Multi-Node Training with Nanotron

This guide explains how to train models with Nanotron across multiple compute nodes using Slurm, a popular workload manager for high-performance computing (HPC) clusters.

Using the Slurm Launcher

Nanotron provides a convenient script (slurm_launcher.py) to simplify launching multi-node training jobs on Slurm clusters.
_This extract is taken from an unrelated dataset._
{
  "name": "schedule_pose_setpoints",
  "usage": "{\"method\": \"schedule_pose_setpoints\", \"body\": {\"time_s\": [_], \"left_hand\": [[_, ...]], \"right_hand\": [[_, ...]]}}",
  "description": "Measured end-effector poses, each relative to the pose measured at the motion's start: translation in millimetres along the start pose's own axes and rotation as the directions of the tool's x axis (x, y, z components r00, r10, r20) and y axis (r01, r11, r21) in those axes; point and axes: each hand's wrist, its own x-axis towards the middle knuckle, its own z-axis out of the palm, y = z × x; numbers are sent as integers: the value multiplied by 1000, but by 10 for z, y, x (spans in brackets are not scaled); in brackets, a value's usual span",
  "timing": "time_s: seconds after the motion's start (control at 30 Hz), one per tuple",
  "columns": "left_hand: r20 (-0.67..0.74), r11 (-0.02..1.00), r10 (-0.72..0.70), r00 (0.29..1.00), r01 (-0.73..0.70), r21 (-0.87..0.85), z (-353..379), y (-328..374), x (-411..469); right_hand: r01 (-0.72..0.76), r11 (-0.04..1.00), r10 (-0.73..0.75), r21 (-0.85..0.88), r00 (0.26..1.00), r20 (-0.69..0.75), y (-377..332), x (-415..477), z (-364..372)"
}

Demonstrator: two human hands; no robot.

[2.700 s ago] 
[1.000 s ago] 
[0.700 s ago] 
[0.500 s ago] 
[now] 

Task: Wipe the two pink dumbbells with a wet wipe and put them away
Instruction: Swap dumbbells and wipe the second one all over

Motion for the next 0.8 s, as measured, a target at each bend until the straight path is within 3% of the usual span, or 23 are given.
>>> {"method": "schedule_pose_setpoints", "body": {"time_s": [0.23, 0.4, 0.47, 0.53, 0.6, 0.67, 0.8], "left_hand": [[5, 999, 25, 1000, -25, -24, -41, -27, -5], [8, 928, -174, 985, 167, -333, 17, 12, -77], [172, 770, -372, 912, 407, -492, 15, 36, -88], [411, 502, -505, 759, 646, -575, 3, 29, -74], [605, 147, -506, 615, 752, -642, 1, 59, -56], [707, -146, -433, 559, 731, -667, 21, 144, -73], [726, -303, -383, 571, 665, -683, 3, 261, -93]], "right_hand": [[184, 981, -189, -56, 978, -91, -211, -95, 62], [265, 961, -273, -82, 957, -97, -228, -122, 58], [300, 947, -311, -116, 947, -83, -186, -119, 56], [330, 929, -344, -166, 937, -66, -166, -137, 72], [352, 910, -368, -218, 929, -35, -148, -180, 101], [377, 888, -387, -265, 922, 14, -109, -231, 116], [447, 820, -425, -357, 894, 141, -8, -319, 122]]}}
This script handles configuration generation, resource allocation, and job submission in one step.

Basic Usage

python slurm_launcher.py --run_name my_experiment --nodes 4 --model_size base

This will:

Generate a Nanotron configuration file based on your parameters
Create a Slurm job script with appropriate settings
Submit the job to the Slurm scheduler
Save everything needed for reproducibility

Important Parameters

The launcher supports many parameters, organized into logical groups:

Required Parameters

--run_name: Name for your experiment (will be used in logs and checkpoints)

Slurm Configuration

--nodes: Number of nodes to use (default: 2)
--gpus_per_node: Number of GPUs per node (default: 8)
--partition: Slurm partition to use (default: "hopper-prod")
--qos: Slurm QOS to use (default: "normal")
--time_limit: Time limit for the job in HH:MM:SS format (default: "1:00:00")
--email: Email address for job notifications
--tmp_dir: Temporary directory on compute nodes (default: "/tmp")
--pre_launch_commands: Commands to run before job launch
--extra_env: Additional environment variables to set

Model Configuration

--model_size: Predefined size (tiny, small, base, large)
--hidden_size, --intermediate_size, --num_layers, etc.: Custom model dimensions

Training Configuration

--seed: Random seed for reproducibility (default: 42)
--train_steps: Number of training steps (default: 10000)
--micro_batch_size: Size of micro batches (default: 2)
--grad_accum_steps: Gradient accumulation steps (default: 8)
--learning_rate: Peak learning rate (default: 3e-4)
--min_lr: Minimum learning rate for decay (default: 3e-5)
--weight_decay: Weight decay (default: 0.01)
--grad_clip: Gradient clipping (default: 1.0)
--warmup_steps: Learning rate warmup steps (default: 1000)

Parallelism Strategy

--dp: Data parallelism (DP) degree (default: 8)
--pp: Pipeline parallelism (PP) degree (default: 1)
--tp: Tensor parallelism (TP) degree (default: 2)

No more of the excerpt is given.